* [What is expected]
Set the data down once more, in full and exactly.

^^^^

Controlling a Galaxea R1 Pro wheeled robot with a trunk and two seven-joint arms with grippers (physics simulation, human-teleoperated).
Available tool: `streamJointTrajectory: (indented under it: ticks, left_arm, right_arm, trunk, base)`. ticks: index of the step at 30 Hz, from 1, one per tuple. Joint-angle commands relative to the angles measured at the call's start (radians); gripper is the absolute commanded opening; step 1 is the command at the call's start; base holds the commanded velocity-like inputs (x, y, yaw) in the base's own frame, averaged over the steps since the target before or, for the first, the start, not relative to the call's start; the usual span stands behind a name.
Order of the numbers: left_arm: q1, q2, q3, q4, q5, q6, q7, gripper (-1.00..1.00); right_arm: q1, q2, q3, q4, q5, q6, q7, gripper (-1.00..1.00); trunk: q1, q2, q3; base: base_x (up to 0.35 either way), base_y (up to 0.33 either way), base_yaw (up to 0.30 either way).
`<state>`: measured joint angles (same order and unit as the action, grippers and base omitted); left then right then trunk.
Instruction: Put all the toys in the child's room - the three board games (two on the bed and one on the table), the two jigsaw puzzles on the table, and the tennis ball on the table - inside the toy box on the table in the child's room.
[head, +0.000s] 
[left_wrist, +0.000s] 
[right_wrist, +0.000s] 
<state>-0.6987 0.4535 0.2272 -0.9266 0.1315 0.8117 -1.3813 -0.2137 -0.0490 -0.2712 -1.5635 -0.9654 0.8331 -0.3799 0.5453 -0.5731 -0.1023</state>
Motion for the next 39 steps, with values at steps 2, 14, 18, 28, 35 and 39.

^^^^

* [Problem solution]
Controlling a Galaxea R1 Pro wheeled robot with a trunk and two seven-joint arms with grippers (physics simulation, human-teleoperated).
Available tool: `streamJointTrajectory: (indented under it: ticks, left_arm, right_arm, trunk, base)`. ticks: index of the step at 30 Hz, from 1, one per tuple. Joint-angle commands relative to the angles measured at the call's start (radians); gripper is the absolute commanded opening; step 1 is the command at the call's start; base holds the commanded velocity-like inputs (x, y, yaw) in the base's own frame, averaged over the steps since the target before or, for the first, the start, not relative to the call's start; the usual span stands behind a name.
Order of the numbers: left_arm: q1, q2, q3, q4, q5, q6, q7, gripper (-1.00..1.00); right_arm: q1, q2, q3, q4, q5, q6, q7, gripper (-1.00..1.00); trunk: q1, q2, q3; base: base_x (up to 0.35 either way), base_y (up to 0.33 either way), base_yaw (up to 0.30 either way).
`<state>`: measured joint angles (same order and unit as the action, grippers and base omitted); left then right then trunk.
Instruction: Put all the toys in the child's room - the three board games (two on the bed and one on the table), the two jigsaw puzzles on the table, and the tennis ball on the table - inside the toy box on the table in the child's room.
[head, +0.000s] 
[left_wrist, +0.000s] 
[right_wrist, +0.000s] 
<state>-0.6987 0.4535 0.2272 -0.9266 0.1315 0.8117 -1.3813 -0.2137 -0.0490 -0.2712 -1.5635 -0.9654 0.8331 -0.3799 0.5453 -0.5731 -0.1023</state>
Motion for the next 39 steps, with values at steps 2, 14, 18, 28, 35 and 39.

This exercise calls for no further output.